St. Irenaeus offers education on preventing elder abuse

By Rosemary Lewallen     6/11/2019

St. Irenaeus Health Ministry this month sponsored a workshop on elder abuse prevention. The featured speaker was Kelli Jean Morris, JD, LLM, and director, Senior Protection Program (SPP) and Coordinator of the Financial Abuse Specialist Team (FAST) from the Council on Aging, Southern California.  

Morris began by explaining the free services available through the Council on Aging to assist older and disabled adults and their families. These include the Health Insurance Counseling & Advocacy Program (HICAP); Long-Term Care Ombudsman Program; Reconnect Early Intervention Services; Friendly Visitor Program; SmileMakers Guild; and Answers Guide.  

Morris shared some stunning statistics.

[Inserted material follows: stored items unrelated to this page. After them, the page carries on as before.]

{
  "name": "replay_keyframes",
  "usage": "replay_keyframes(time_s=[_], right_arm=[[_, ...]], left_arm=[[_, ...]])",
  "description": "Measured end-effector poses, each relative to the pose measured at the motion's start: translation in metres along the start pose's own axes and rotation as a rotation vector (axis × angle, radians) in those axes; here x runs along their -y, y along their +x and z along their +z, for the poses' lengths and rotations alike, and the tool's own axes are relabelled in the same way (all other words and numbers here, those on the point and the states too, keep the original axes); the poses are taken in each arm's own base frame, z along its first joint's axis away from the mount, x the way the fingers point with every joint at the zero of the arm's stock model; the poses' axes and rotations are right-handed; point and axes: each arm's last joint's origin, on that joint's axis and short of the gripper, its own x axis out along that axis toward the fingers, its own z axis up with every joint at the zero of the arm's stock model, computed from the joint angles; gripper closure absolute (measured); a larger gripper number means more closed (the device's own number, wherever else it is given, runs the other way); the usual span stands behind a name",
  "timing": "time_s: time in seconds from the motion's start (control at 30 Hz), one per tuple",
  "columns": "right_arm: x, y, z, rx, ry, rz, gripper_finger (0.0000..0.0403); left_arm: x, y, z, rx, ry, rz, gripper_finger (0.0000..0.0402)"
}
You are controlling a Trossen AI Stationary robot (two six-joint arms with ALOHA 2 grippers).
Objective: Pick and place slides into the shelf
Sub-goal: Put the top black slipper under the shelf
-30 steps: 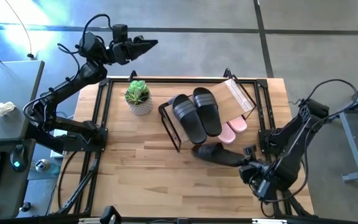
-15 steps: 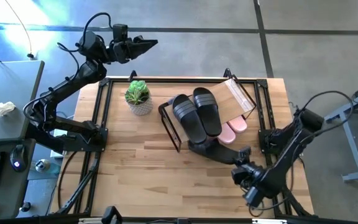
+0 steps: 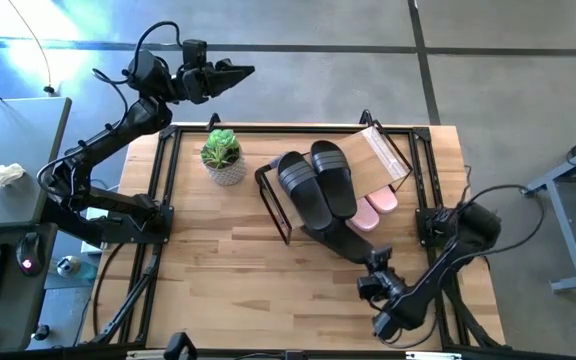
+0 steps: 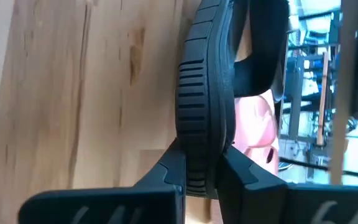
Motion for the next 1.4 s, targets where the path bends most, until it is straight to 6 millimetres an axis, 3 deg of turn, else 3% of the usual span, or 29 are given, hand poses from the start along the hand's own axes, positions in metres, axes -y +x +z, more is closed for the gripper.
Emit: replay_keyframes(time_s=[0.3, 0.67, 1.4], right_arm=[[-0.025, 0.03, 0.01, -0.052, 0.093, -0.014, 0.0376], [-0.021, 0.054, 0.027, -0.08, 0.259, 0.034, 0.0355], [-0.029, 0.046, 0.028, 0.003, 0.418, 0.038, 0.0244]], left_arm=[[0.001, 0.0, -0.001, -0.03, -0.001, -0.02, 0.0131], [0.001, 0.0, -0.002, -0.064, 0.0, -0.044, 0.013], [0.002, 0.0, -0.003, -0.108, 0.0, -0.074, 0.013]])
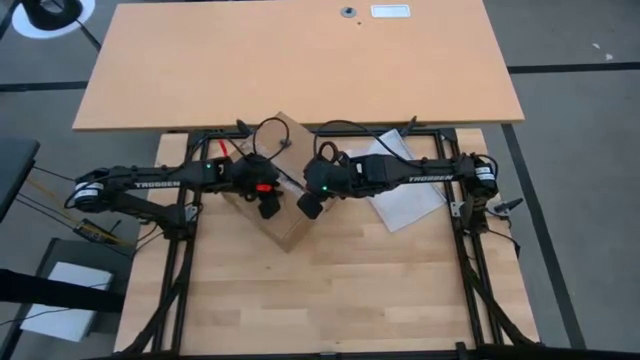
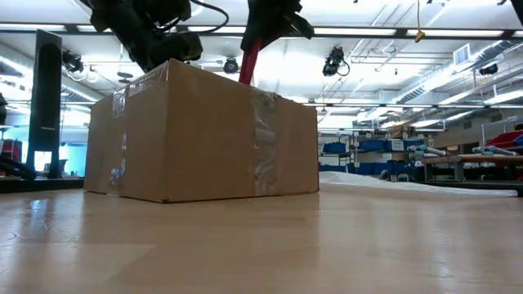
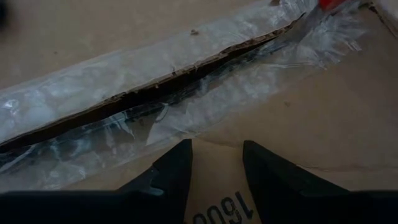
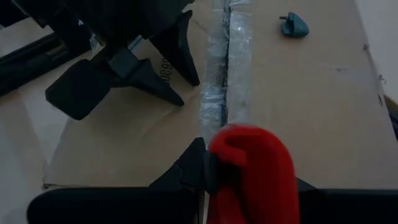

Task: Unpack boxes
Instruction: Open the cardboard box using the cutter

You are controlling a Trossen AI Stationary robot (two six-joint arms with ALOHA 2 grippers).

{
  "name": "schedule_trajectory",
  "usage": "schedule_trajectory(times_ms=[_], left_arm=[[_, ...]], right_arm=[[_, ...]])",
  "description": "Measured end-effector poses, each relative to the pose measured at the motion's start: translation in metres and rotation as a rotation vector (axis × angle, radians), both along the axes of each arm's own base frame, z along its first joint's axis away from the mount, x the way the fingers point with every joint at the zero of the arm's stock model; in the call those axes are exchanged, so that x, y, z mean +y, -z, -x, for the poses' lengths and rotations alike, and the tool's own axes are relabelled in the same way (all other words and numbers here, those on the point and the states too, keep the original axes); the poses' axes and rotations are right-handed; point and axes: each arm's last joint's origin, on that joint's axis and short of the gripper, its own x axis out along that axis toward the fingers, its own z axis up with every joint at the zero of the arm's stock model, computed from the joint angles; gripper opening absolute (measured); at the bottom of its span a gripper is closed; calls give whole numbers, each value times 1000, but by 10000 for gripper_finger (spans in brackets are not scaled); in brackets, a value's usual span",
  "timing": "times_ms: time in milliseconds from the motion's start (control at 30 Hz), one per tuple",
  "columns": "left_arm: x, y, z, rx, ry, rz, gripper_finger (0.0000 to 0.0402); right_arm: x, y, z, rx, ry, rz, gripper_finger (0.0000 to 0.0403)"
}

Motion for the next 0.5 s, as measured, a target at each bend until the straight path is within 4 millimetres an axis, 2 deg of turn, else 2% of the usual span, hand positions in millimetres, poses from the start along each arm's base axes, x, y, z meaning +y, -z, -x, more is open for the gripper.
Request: schedule_trajectory(times_ms=[500], left_arm=[[0,0,0,-2,0,0,156]], right_arm=[[0,1,1,29,-33,35,58]])
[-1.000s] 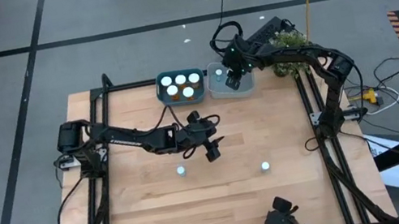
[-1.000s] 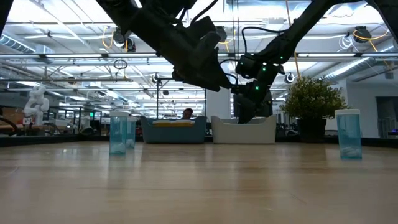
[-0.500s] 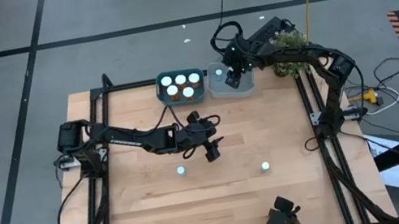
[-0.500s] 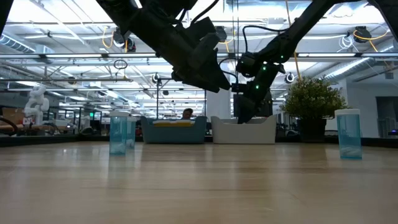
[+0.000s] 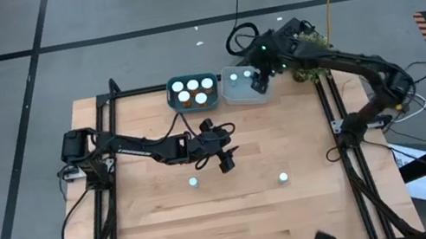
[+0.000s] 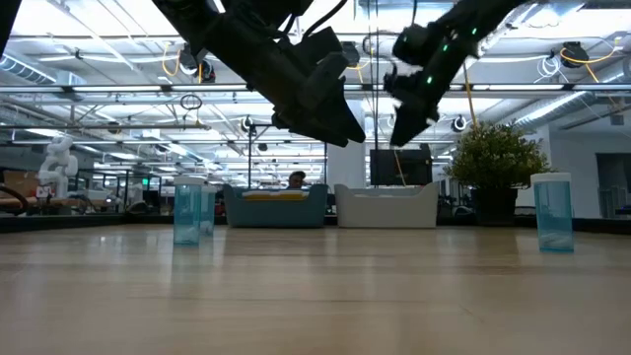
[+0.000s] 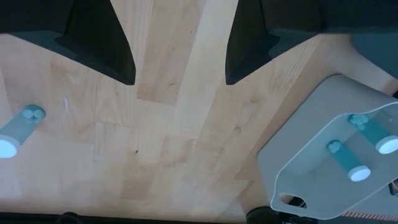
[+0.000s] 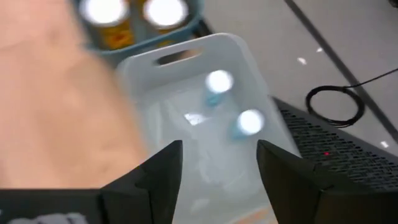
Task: Pick and place medicine bottles into bin by pill shape (circle, oval)
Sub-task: Put the blue pill bottle into the gray bin
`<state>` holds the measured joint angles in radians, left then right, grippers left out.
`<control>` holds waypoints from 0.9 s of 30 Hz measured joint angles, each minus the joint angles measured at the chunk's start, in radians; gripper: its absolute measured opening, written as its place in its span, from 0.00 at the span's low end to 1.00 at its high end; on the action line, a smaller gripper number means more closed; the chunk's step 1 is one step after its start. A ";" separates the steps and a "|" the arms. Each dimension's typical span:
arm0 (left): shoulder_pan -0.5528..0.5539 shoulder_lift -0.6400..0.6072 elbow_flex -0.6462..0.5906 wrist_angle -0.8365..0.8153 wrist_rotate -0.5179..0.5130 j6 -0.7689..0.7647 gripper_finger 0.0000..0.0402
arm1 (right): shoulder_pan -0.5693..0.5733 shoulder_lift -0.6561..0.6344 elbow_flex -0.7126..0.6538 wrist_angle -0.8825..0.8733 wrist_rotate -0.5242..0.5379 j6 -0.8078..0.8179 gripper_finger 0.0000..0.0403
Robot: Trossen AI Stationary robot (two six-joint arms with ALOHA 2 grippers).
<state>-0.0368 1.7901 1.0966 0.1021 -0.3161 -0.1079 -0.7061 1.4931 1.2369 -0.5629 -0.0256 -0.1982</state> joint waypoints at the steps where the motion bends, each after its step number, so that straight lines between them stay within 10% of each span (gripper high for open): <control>1: -0.003 0.000 0.000 -0.003 0.000 -0.002 0.62 | 0.018 -0.025 0.000 -0.032 -0.001 0.012 0.50; 15: -0.068 0.000 0.000 -0.002 0.000 -0.005 0.62 | 0.550 -0.293 -0.001 -0.300 0.237 0.343 0.50; 27: -0.162 0.000 0.000 -0.002 -0.002 -0.089 0.62 | 0.975 -0.336 -0.190 -0.137 0.291 0.646 0.50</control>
<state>-0.1987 1.7901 1.0966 0.1000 -0.3182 -0.1968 0.2685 1.1572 1.0473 -0.6997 0.2649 0.4474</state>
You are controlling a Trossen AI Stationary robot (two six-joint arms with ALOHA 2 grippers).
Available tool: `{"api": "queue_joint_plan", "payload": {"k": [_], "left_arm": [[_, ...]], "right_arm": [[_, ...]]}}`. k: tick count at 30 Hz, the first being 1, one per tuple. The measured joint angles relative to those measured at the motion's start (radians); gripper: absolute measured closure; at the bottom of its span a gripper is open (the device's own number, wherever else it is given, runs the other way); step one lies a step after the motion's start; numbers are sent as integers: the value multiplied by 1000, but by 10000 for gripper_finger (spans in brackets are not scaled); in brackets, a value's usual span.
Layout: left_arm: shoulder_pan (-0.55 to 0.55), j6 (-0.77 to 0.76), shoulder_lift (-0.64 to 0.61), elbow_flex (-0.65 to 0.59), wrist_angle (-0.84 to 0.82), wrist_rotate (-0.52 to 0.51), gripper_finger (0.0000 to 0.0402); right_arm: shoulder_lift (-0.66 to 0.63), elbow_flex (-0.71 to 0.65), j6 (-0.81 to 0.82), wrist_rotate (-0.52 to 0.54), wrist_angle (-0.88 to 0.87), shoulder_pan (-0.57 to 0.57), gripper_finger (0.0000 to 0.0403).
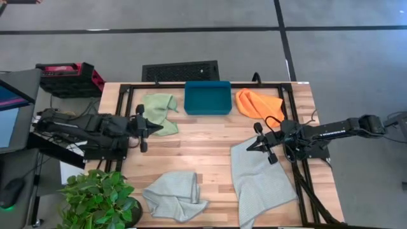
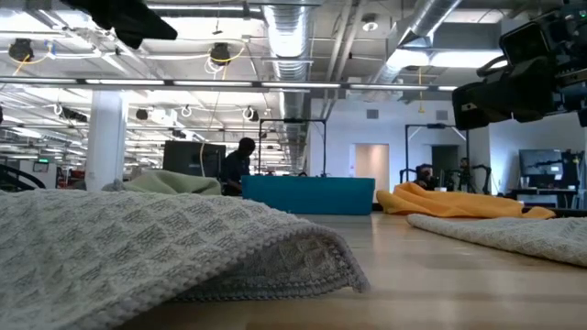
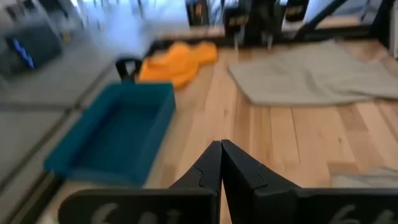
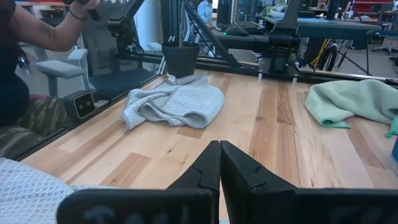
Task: Fold microfiber towels
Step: Fold the right gray towel
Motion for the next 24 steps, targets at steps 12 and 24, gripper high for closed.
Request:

Presently there are about 400,000 elders in Orange County, but the number of elders (age 65 and over) is predicted to double by 2050 and the number of people age 85 and over, the most vulnerable, will triple. With this growth of older adults, the risk of elder abuse is predicted to rise. 

She cited the legal definition of elder abuse and the forms of elder abuse: physical, emotional, neglect and financial abuse. Overmedicating a resident is one form of physical abuse. Self-neglect can occur due to physical or mental decline or from the senior’s fear of not being able to afford medications. It is estimated that 11% of all elder abuse cases in the United States occur in California. It’s estimated that only 1 of every 14 cases are known to authorities, but it may be as high as 1 in 25, according to a study in New York. Financial elder abuse is the fastest-growing form of elder abuse in the country. 

Elder abuse is the most unreported crime. The primary reasons that elder abuse is not reported are embarrassment to have been scammed; fear of the perpetrator; reliance on the perpetrator to take care of them and reluctance to report against a family member. 

The most common types of financial abuse, in order of prevalence, are: The Romance Scam, The Grandparent/family/friend Emergency, Imposter Scams, such as the IRS scam, Employment Scams and Sweepstakes/lottery/prizes or unexpected winnings.  

Kelli emphasized the need to report all forms of elder abuse. Physical elder abuse needs to be reported to Adult Protective Services (APS) or the local police department. If you report to APS, your report will be confidential. If you are a victim of financial scams or fraud, report to local law enforcement, APS or the Federal Trade Commission (FTC). You may be able to prevent others from being victimized. Sometimes you can get your money back, but it is difficult. The best way to avoid becoming a victim is prevention through education.